What is needed ::
Repeat the lines below exactly as written, please, from the line with "Ground the silver" to the line with "Ground the brown round", both lines included, and no others.

Raw data ::
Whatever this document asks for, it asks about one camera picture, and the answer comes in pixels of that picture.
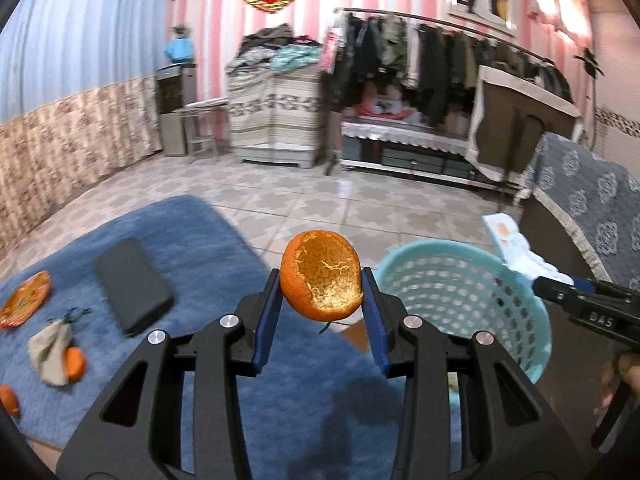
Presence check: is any white and blue packet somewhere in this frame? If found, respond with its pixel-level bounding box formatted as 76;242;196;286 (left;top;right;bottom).
481;213;573;281

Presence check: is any small orange tangerine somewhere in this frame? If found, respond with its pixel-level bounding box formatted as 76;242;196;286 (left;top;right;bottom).
64;347;87;381

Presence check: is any cabinet with patterned cover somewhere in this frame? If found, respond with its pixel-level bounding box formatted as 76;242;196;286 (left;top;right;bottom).
227;65;323;170

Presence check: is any orange tangerine piece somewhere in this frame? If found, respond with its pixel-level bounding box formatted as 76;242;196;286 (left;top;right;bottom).
0;384;22;418

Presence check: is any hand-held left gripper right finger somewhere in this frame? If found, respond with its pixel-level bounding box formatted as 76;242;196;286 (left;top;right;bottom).
361;266;573;480

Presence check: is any pile of folded clothes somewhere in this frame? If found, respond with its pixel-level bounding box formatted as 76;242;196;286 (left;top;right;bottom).
225;24;323;73

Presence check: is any blue water bottle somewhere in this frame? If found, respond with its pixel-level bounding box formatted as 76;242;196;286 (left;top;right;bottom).
164;25;196;65

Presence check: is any beige cloth pouch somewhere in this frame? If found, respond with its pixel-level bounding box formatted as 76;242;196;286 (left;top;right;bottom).
26;308;91;387

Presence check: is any brown sofa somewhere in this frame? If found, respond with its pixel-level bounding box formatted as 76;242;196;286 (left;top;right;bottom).
517;192;621;291

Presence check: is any low dark bench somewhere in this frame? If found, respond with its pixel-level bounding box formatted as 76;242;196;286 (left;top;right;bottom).
340;120;506;191

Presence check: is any pink curtain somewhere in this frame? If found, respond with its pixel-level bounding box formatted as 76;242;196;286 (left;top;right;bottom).
520;0;596;61

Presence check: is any orange white bundle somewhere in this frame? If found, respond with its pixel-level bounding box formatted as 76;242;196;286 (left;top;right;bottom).
360;95;416;121

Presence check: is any brown chair with white trim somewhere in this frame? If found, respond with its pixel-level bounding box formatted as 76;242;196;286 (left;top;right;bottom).
467;65;583;206

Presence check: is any black wall hook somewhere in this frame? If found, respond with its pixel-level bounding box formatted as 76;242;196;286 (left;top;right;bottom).
575;49;606;78

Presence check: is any teal plastic basket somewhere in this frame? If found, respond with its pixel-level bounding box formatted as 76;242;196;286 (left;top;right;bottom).
375;239;552;411

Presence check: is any small folding table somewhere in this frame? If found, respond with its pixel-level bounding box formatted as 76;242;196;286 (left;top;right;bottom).
179;97;230;162

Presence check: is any orange tangerine peel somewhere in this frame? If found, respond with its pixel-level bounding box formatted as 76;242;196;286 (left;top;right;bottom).
280;230;364;335

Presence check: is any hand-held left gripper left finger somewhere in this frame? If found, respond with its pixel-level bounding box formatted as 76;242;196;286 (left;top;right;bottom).
56;267;281;480

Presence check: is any blue and floral curtain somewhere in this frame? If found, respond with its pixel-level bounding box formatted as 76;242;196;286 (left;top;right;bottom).
0;0;176;256

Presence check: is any person's right hand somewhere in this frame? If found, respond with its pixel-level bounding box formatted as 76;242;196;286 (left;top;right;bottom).
601;352;640;409

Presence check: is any pink printed hanging bag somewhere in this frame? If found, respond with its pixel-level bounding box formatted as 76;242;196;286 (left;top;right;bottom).
320;27;346;73

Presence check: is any metal clothes rack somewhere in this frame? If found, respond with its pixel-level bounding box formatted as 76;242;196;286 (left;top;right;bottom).
325;6;576;196

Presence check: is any white lace cloth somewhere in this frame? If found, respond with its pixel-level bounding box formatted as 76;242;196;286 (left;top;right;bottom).
341;121;473;158

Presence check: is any row of hanging clothes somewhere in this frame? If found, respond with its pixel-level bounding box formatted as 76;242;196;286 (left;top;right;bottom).
325;12;573;128

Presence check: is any grey patterned sofa cover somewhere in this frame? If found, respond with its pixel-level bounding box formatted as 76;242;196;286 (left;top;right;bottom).
520;132;640;281

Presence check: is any blue fleece blanket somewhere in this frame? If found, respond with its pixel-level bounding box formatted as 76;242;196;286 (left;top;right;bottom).
0;195;461;480

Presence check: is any grey water dispenser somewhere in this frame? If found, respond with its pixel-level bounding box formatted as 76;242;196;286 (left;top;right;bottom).
155;62;198;157

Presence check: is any orange round plate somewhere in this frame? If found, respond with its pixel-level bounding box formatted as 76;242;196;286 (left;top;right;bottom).
0;270;52;330

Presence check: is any black flat case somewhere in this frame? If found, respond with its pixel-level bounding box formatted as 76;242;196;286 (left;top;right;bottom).
95;237;175;338

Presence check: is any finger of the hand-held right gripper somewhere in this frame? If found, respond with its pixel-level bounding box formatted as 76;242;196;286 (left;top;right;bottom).
531;275;601;318
570;276;640;306

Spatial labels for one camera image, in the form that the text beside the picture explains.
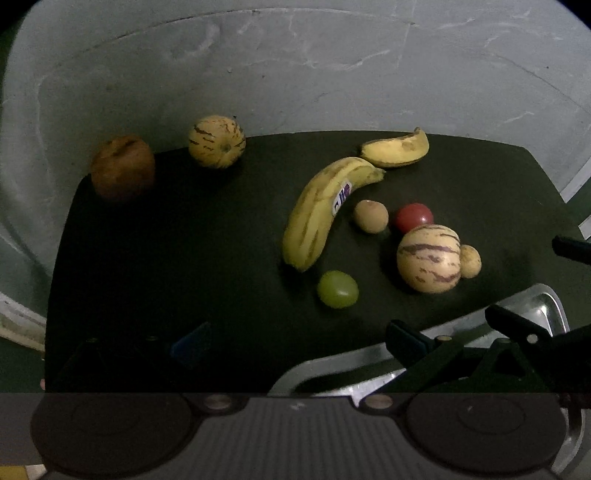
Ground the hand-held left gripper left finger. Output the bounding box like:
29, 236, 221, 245
69, 320, 214, 394

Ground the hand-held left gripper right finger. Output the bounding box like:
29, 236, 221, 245
385, 319, 560, 394

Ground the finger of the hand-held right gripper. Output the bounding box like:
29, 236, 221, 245
484, 304, 591, 354
553, 234, 591, 267

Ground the small yellow-brown fruit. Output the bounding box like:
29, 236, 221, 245
459, 244, 483, 280

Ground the large striped pepino melon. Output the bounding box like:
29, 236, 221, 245
396, 224, 462, 294

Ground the silver metal tray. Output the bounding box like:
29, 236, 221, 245
267, 282, 583, 478

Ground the red tomato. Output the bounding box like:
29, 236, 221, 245
394, 202, 435, 234

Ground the brown round kiwi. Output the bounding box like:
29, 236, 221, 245
353, 199, 389, 234

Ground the large banana with sticker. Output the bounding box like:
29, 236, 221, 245
281, 156, 387, 273

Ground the green grape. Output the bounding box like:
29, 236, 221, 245
317, 270, 359, 309

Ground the brown-red apple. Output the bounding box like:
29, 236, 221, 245
90, 134, 156, 204

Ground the small yellow banana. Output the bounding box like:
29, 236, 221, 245
360, 127, 430, 169

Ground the small striped pepino melon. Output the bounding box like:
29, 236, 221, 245
187, 115, 246, 169

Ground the dirty white frame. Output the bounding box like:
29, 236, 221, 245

Solution below ::
Ground the silver metal tray. Output the bounding box like:
29, 236, 221, 245
267, 282, 583, 478

Ground the red tomato. Output the bounding box like:
29, 236, 221, 245
394, 202, 435, 234

Ground the brown round kiwi. Output the bounding box like:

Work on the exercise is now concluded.